Потом мы, голые, ели котлеты, зажав их между двумя кусками хлеба, и перезрелые помидоры, сок которых стекал по нашим подбородкам, но соль мы забыли взять. Мы выпили бутылку белого вина, охладив ее в реке до такой степени, что стекло запотело, и, опоясавшись листьями папоротника, танцевали воинственные индейские танцы, вопя во весь голос и носясь по ивняку, окружавшему наше местечко.

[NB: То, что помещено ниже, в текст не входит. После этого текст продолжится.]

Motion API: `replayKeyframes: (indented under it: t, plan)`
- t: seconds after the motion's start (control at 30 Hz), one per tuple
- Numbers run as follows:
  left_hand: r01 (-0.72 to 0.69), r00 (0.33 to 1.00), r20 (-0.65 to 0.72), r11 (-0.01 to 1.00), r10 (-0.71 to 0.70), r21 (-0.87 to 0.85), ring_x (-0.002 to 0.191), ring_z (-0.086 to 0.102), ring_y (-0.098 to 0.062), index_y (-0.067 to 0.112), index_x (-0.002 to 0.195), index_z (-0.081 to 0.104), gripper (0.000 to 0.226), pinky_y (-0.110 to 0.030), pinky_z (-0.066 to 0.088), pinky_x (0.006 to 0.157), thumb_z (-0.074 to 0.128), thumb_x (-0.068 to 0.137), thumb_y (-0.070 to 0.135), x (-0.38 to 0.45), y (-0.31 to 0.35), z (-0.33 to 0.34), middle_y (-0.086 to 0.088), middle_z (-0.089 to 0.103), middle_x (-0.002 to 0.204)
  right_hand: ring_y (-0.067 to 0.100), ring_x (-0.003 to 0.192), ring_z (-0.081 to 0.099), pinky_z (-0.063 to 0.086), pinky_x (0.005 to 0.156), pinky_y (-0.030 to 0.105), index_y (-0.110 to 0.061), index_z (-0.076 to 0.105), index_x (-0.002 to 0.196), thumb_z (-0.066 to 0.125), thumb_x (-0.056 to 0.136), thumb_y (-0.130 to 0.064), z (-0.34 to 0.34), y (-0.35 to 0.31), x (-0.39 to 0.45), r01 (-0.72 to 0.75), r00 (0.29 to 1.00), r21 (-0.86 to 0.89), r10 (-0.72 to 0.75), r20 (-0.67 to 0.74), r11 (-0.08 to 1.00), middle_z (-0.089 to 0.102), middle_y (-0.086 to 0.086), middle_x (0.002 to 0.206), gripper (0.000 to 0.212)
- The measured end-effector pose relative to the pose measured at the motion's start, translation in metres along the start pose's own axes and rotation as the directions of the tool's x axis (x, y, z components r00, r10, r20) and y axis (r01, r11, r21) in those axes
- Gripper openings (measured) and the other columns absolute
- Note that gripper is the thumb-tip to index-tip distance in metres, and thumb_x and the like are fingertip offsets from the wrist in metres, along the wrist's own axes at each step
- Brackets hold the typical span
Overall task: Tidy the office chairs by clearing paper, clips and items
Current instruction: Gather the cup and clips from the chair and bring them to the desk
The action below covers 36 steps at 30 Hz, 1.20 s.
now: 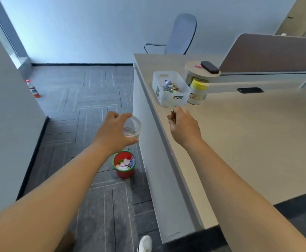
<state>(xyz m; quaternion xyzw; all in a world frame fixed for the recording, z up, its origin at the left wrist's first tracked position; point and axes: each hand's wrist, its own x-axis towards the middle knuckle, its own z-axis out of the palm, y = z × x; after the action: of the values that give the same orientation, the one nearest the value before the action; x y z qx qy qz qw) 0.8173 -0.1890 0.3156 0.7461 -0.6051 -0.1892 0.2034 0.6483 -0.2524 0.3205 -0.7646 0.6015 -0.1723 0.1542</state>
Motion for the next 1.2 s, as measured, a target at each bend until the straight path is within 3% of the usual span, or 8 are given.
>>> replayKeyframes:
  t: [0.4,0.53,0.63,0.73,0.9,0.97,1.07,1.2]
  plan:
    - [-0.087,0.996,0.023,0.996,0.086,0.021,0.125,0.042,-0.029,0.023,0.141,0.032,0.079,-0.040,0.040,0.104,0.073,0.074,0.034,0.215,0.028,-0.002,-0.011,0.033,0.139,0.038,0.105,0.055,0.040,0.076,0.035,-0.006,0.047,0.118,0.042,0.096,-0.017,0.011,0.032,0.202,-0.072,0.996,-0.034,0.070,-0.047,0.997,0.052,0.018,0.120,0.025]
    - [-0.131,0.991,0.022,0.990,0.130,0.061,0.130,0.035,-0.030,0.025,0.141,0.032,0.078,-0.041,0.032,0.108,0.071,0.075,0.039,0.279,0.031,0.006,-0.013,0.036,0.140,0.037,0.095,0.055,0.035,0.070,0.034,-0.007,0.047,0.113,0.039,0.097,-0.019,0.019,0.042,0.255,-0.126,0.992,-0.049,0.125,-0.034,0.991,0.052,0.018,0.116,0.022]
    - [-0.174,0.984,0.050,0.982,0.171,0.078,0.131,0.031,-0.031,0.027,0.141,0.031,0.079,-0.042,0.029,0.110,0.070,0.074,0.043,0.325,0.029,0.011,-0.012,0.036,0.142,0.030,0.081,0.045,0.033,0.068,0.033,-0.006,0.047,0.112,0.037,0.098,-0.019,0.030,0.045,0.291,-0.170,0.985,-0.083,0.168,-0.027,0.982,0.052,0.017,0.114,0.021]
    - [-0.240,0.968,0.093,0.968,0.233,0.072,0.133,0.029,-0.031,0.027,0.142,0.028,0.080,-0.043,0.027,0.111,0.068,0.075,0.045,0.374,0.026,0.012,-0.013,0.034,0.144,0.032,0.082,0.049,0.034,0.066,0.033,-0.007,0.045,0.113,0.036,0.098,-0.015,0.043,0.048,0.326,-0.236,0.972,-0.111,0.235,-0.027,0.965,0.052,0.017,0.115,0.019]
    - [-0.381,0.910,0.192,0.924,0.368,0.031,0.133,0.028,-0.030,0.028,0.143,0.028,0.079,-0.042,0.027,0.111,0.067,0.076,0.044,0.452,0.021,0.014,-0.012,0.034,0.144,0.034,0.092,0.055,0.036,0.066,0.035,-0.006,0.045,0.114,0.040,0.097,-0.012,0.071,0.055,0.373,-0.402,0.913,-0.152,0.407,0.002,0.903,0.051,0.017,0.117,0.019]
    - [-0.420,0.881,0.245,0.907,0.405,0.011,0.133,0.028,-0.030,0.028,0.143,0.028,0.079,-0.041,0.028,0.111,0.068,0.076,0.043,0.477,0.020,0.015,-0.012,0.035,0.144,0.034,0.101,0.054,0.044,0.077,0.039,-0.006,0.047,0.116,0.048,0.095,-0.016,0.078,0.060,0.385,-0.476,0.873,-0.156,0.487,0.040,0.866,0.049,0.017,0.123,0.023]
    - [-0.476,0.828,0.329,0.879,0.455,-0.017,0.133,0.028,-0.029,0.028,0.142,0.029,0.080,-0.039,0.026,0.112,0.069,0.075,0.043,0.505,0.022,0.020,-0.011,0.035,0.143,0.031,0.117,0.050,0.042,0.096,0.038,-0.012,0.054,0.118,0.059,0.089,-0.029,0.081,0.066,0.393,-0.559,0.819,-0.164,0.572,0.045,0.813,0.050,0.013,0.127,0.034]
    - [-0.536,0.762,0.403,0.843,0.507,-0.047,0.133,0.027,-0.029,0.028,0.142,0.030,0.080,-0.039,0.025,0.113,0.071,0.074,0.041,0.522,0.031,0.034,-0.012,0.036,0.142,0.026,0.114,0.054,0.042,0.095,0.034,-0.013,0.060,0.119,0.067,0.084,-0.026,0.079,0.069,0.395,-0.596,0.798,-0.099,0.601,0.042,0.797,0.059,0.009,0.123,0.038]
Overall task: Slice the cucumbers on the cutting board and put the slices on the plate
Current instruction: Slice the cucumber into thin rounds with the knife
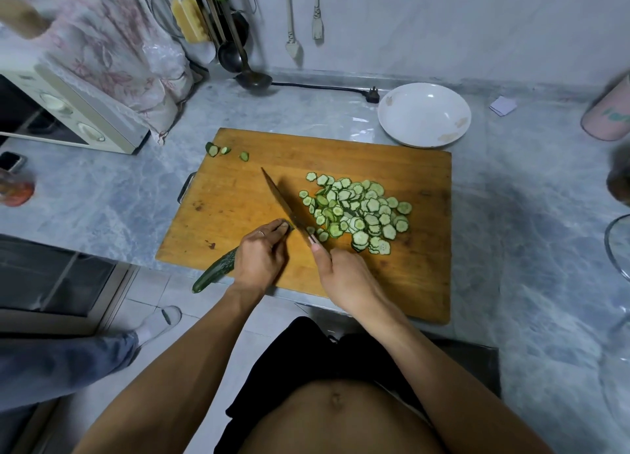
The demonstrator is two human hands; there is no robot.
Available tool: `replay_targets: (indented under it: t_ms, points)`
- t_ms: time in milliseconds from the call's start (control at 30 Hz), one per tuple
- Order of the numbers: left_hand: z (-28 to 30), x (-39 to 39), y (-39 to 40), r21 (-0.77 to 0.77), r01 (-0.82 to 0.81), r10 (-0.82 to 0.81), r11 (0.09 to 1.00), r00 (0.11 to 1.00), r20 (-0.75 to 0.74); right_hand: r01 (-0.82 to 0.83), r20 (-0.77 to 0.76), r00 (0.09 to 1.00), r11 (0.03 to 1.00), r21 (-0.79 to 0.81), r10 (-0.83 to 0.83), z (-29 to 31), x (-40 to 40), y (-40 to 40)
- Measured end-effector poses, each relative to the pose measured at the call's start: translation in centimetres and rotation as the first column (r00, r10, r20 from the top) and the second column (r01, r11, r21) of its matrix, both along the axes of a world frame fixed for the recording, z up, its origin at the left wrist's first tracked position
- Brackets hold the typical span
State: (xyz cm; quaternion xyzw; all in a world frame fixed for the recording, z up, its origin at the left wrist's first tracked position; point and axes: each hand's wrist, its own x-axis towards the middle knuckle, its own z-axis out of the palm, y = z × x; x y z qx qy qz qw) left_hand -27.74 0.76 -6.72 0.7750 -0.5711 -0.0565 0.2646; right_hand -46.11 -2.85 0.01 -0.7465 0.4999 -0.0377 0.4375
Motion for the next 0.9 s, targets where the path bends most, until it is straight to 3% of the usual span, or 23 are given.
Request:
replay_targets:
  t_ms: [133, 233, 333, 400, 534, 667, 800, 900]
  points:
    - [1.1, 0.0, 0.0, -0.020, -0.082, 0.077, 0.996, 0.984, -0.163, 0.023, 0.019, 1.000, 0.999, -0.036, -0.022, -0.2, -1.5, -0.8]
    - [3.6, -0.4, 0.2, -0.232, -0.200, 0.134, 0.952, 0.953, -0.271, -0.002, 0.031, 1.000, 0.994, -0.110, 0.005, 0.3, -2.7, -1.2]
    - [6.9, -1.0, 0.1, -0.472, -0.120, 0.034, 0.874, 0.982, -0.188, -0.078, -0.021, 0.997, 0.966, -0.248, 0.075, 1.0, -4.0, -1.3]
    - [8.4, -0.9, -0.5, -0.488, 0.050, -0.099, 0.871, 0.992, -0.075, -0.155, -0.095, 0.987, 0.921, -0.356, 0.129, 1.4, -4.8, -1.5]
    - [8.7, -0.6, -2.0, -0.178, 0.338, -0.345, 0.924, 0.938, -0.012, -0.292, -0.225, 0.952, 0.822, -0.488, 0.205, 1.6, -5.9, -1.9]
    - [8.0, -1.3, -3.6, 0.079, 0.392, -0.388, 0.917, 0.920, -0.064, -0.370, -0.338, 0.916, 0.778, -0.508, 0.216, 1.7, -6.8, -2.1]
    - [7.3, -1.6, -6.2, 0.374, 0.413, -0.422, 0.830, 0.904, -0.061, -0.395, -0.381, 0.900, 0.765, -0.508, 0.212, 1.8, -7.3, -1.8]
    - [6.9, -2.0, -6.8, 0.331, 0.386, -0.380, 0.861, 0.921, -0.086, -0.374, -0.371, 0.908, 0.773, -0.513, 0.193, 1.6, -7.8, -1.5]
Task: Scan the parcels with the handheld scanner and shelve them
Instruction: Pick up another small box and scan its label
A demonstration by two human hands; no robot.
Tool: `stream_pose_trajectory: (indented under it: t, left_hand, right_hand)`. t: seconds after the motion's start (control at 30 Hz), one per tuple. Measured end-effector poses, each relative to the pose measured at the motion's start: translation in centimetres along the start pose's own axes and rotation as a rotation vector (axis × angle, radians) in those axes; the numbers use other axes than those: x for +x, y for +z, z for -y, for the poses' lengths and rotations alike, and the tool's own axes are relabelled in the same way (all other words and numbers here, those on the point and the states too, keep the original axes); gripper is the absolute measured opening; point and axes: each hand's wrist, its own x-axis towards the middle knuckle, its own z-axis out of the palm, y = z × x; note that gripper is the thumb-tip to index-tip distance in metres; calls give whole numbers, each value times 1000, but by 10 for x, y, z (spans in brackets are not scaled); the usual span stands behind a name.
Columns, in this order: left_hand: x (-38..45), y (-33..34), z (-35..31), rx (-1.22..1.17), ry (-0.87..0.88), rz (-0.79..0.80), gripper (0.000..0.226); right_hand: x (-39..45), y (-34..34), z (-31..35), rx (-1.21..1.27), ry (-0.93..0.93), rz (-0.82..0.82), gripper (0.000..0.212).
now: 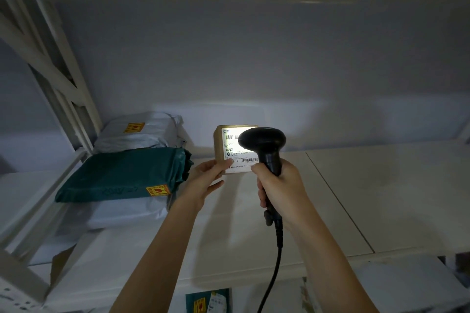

Сидя на берегу, мы вслух, меняясь, читали взятую с собой книгу. Мы страстно глотали каждую строчку произведения Ива Салго в рваной бумажной обложке, с засаленными и мятыми от многократного чтения страницами, под копеечным названием «Джеймс Дин, или Боль жизни», которая в те годы была чем-то вроде жития юного святого. Чтение последнего отрывка досталось Вере, которая так и не смогла закончить его, потому что крупные слезы катились по ее щекам и падали на страничку. Она едва смогла вымолвить девиз Джеймса Дина: «Живи быстро, умри молодым и стань красивым трупом».
Я слизнул одну из ее слезинок, она была соленой. Мы молча лежали до тех пор, пока прохладная тень от горы не укрыла наши тела.